2. Ghanimah dan anfal: harta rampasan perang dan hasil operasi jihad.
3. Jizyah: pungutan dari warga non-Muslim sebagai kompensasi perlindungan negara Islam.
4. Zakat: kewajiban syariat yang diberikan negara kepada 8 golongan penerima zakat.
5. Kepemilikan umum: tambang, minyak, gas, air, hutan, listrik, emas, nikel, dan lain-lain harus dikelola oleh negara.
6. Usyur, dan harta orang-orang murtad.
Dalam sistem Islam, keuangan negara akan kuat tanpa pajak karena sistem ekonominya berdasarkan hukum syariat dan dikelola dengan mekanisme yang benar. Sumber daya alam dikelola oleh negara yang amanah, bukan diserahkan kepada oligarki dan asing.

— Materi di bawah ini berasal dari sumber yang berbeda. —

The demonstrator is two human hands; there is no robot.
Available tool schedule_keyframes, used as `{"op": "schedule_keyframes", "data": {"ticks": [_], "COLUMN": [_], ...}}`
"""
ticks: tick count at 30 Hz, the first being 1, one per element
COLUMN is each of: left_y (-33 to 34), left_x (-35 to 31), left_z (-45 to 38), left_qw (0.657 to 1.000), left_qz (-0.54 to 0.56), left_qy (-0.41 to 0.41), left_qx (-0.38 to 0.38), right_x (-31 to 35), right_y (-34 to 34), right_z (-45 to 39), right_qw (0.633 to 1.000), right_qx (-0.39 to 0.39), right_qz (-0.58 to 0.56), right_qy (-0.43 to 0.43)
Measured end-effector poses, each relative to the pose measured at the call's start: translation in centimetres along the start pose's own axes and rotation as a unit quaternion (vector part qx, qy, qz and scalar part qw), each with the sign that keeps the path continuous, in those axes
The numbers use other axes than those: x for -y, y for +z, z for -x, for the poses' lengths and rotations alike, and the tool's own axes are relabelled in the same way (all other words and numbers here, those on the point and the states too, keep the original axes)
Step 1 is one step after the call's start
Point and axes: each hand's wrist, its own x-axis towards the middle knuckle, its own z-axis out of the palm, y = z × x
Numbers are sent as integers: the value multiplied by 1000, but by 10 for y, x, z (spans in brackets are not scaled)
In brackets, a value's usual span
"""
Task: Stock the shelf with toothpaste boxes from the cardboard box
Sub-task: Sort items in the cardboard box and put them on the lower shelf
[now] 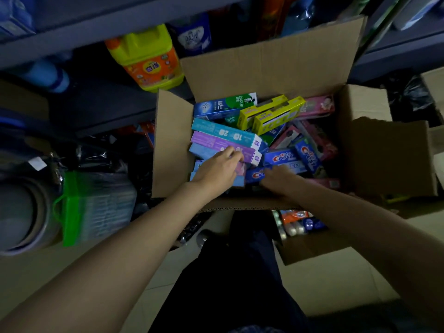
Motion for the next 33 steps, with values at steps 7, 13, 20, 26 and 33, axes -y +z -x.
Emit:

Islam mempunyai prinsip kepemilikan, yaitu kepemilikan individu, umum, dan kepemilikan negara. Di antaranya ada ketentuan yang harus dipatuhi. Dalam syariat Islam, individu tidak boleh memiliki harta milik negara. Harta umum harus sepenuhnya dikelola oleh negara. Hasilnya akan dikembalikan kepada umat. Maka terlihatlah perbedaan mekanisme sistem ekonomi kapitalisme dan sistem ekonomi Islam. Dalam sistem ekonomi kapitalistik, individu bebas menguasai harta yang dihasilkan dari harta milik umum atau negara.
Umat harus sadar dan kembali kepada aturan Allah, Zat yang berhak membuat aturan. Apabila pengelolaan keuangan negara berdasarkan sistem ekonomi Islam dengan tujuan semata-mata kemaslahatan rakyat dan mendapatkan rida-Nya, maka rakyat akan bahagia dan sejahtera. Karena setiap perbuatan akan dimintai pertanggungjawaban di hadapan Allah, bukan karena keinginan dan hawa nafsu.
Jika negara ingin lepas dari pajak, maka harus ada perubahan secara totalitas, yaitu menerapkan aturan Islam secara kafah, bukan sistem kapitalisme yang rusak. Rasulullah SAW bersabda: "Tidak akan masuk surga siapa saja yang memungut pajak yang tidak syar'i" HR. Ahmad dan Al-Hakim.